Some — notably Spike Lee (though apparently he refuses actually to see the film) have objected to the movie, and indeed to the very idea of Tarantino addressing this subject. He trivialises slavery, they say, and the African American experience. Much of this objection seems to be against Tarantino himself — a geeky white boy who verges, sometimes, on the “wigger”, a film obsessive rather than a historian, steeped in B movies, trash culture, (horror of horrors) genre.
And indeed, as you would expect, Django Unchained is as much about Westerns as about slavery. Its colours, its soundtrack, many of its events, are comments on the genre itself – which was once immensely popular, but died out in the 1970s or before (with occasional revivals, of course, like the recent remake of True Grit).
But what a comment.
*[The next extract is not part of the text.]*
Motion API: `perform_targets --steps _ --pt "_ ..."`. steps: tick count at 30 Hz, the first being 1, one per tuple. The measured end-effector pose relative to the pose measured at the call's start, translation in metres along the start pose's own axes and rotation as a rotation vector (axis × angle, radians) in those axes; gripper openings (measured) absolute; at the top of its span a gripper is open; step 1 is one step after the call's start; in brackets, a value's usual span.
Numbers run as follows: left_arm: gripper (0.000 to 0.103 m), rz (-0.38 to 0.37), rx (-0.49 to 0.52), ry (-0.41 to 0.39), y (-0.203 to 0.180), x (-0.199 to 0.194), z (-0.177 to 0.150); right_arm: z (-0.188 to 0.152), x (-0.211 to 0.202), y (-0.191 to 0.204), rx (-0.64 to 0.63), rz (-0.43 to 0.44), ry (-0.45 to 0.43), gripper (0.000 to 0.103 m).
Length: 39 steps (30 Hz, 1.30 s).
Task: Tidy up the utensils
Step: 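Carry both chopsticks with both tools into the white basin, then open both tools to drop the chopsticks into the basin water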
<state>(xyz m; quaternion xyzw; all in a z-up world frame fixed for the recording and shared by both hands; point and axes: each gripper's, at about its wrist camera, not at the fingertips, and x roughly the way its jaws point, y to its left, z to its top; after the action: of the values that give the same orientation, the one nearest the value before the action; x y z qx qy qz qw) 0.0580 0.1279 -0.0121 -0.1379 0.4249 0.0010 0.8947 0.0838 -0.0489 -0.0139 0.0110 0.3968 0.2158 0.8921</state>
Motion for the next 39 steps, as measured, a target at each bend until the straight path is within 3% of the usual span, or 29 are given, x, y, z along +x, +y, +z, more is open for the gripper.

Westerns, as a genre, rarely (I think it might be never, but maybe some Western fan can correct me) have slaves in them at all, never mind as central characters. (There are black characters, occasionally – comedy buffoons with wide eyes and shuffling feet — but not, I think, acknowledged to be slaves).
Westerns certainly never have slaves or ex-slaves as heroes, riding horses, shooting guns, and exacting terrible vengeance on plantation owners.
Foxx’s Django is an avenging angel. There is — not quite the climax of the movie, but towards it — the inevitable set-piece Tarantino gore fest (as you would expect, both bloody and played for jokes). And you want him to blow these evil motherfuckers away. You root for the massacre. It’s exhilarating.
I don’t think, here, it’s as successful as the massacre in Inglorious Basterds (where the Nazi leadership is taken out) —which (for me, anyway) makes you reflect on your own bloodthirsty emotions; but it’s not, either, as purely ridiculous and jokey as the bloodfest in Kill Bill I.
But I don’t see that it trivialises anything. It is extremely entertaining — but how is it a valid criticism of a film maker that his film is too enjoyable? It’s not very sophisticated — Django is the good guy, the slave owners are the bad guys… But that’s how Westerns work; it’s pretty much the point of Westerns, except in the classic Western, Good is signified by white (hats, usually), and Bad by black…
Tarantino has said, rightly, that there’s nothing in Django Unchained that’s remotely as violent as slavery was itself. And it includes some marvellous — though very bloody — dramatisations of what slavery actually meant: a runaway torn apart by dogs; slaves forced to pummel each other to death for their owners’ enjoyment.
There is, I’m sure, a great film yet to be made about the experience of slavery in the US. Jonathan Demme’s Beloved, based on Toni Morrison’s novel, was leaden and dull; Spielberg’s Amistad was simply untruthful about the abolition of slavery. Django Unchained is not that film. But it’s a tall order for any film maker — to make the definitive statement about a vast historical experience.